学校生活  
〜 英語と英語と英語



9月4日 はじめての午後の授業

 学校生活は2日目以降、日を追うごとにリラックスしてきた。実は翌週はクラスが減った関係でまた急に難しいクラスに入ってしまい、1から苦労しなおすのだが、それでも初日の「何もできないまま時が過ぎるんじゃないか」というような恐怖心はなくなっていた。そう思えるようになった最初のきっかけは、9月4日(学校開始2日目)のはじめての午後の授業からだったと思う。

 午後の授業はグループレッスンはわずか1クラスということで、僕とスイス人女性Cさんとの2人だけのレッスンだった。Cさんは休憩時間や食事時間のキッチンでもよくしゃべり、よく聞き取っていたため、自分とは差があるという印象を強く持っていた。だから正直彼女と2人でのレッスンというのには抵抗とか申し訳なさがあった。

 しかしいざふたを開けてみると、確かに彼女はよくしゃべり、よく聞き取れていたが、文法は弱かった。そして僕はまったくその逆だった。何というか、よく言われている「日本人は文法教育は優れいているが実地教育に弱い」という言葉の典型事例を見たようで、日本の英語教育って凄いんだな、と変なところに感心した。しかし一回そのことが判ってしまうとなんか本当に肩の荷が取れたようで、逆に午後の授業が楽しくなった。


9月5日〜 授業アラカルト
 Clare Language Center にて僕が取ったコースは、以下の感じのスケジュールになっていた。
 
月・水 9:15〜13:00 午前の授業(途中約30分の休憩)
13:00〜14:15 ランチ
14:15〜17:00 エクスカーション(開始・終了時間は内容により結構まちまち)
火・木 9:15〜13:00 午前の授業(途中約30分の休憩)
13:00〜14:15 ランチ
14:15〜16:30 午後の授業(途中約15分の休憩)
9:15〜13:00 午前の授業(途中約30分の休憩)
(注)今はどんな授業形態になっているのかは判りませんので、上記スケジュールを”Clare Language Center" の決まりであるとは思わないでください。
 通常日は約3時間、火・木は約5時間という授業時間だけを考えるとそれほどきつくないようにも思えるが、1コマが約90分続くので結構1回の授業にボリュームを感じ、「いっぱい英語やったー」っていう気にさせられる。しかも休憩時間中にその日のエクスカーション先の相談とか、場合によってはエクスカーションや授業日程を変えたりする相談とかをすることが多く、自分が行きたい場所を主張したいときは休憩中も油断できないので、予想以上にハードであった。
 もちろん宿題もたっぷり出た。特に2週目に入ってからは宿題量も増え、火・木などは

  午前の授業→昼飯→午後の授業→帰宅→午前分の宿題→食事→午後分の宿題→就寝

 といったスケジュールになることもあった。
 「こりゃ高校時代模試で英語の偏差値14を出した男のやることじゃないな・・・」と思ったりもした。

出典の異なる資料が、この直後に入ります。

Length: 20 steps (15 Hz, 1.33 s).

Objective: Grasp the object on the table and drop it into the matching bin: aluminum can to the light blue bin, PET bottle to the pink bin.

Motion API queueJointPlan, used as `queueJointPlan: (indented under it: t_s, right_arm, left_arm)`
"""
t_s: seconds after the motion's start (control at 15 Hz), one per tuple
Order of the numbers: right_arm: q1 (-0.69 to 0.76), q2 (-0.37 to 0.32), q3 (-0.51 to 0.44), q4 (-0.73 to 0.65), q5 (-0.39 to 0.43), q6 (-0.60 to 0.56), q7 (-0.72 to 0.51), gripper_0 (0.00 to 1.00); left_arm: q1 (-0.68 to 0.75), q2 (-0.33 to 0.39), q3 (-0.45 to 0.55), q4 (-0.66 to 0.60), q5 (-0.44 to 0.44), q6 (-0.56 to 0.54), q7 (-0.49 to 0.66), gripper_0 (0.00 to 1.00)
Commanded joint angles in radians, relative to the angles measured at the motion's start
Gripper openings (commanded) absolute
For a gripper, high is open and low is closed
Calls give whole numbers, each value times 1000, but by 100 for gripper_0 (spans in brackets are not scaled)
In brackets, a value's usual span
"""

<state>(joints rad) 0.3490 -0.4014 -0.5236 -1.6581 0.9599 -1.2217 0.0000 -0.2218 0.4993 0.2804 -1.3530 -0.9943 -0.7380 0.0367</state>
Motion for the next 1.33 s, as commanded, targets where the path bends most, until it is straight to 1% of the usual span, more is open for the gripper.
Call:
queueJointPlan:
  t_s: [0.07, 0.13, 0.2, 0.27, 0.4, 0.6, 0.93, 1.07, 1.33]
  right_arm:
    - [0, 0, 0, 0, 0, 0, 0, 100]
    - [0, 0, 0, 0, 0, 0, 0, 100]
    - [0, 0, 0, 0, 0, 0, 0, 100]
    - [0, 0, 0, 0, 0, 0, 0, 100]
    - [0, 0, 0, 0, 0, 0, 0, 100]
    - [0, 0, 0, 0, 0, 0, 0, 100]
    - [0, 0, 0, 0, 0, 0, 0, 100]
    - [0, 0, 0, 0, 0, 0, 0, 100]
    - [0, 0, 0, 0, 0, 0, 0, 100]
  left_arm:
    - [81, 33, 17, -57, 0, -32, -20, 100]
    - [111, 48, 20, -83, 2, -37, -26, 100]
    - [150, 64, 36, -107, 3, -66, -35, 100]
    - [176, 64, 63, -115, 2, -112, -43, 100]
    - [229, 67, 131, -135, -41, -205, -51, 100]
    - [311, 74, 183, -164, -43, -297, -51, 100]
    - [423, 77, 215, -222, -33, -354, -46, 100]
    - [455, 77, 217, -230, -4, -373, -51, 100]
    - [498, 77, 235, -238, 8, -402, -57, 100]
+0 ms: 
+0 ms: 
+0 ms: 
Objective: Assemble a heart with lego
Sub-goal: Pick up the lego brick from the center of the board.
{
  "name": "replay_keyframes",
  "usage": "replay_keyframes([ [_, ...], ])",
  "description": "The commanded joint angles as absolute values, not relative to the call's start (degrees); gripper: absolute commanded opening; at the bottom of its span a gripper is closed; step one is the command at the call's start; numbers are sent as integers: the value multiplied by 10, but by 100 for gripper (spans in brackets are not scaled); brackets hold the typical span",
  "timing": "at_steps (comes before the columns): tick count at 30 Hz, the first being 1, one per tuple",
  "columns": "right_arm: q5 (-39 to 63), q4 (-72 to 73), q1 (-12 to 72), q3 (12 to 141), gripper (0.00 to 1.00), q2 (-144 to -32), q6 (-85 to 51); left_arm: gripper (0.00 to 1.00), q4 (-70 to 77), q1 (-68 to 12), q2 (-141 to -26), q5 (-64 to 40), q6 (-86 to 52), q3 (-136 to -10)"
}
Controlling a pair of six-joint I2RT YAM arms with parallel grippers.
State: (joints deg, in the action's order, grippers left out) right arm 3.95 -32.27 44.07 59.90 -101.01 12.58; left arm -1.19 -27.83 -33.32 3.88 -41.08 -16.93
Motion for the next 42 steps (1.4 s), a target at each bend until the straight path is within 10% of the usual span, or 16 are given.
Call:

 個人的には授業は凄くまとまっていて教え方の質も高かった。授業の質で勝負というところもあったんだろうが、反面学校には教室と自炊用キッチン以外特筆すべきファシリティはなかった。Internet使用可能なパソコンが
1台職員室にあったのだが、これが午後になると自動ロックがかかってプロバイダにアクセスできなくなり、また回線速度もいわゆるアナログ速度だったので、休み時間にメールチェックして1通返せるか返せないかという感じだった。
 その代わり村の図書館にはInternet使用可能端末が3台くらいあり、そこでメールしている人が多かった。クレア州にはほとんどすべての村に図書館があり、そこでInternetができるようになっているらしい。ネット環境の推進地域か何かになっているので、ほかの州よりもネット環境は充実しているということを聞いた。19世紀最も移民が出た州というイメージが強いクレア州である。文化的格差による過疎化を食い止めようという背策なのだろうか・・・

 何にせよ、たった2週間だったのにその時一緒に勉強したメンバは今でも鮮明に覚えている。それだけ学校生活の中身が濃かったからなのだろう。29にして、初めて本当に学業に専念した瞬間だった。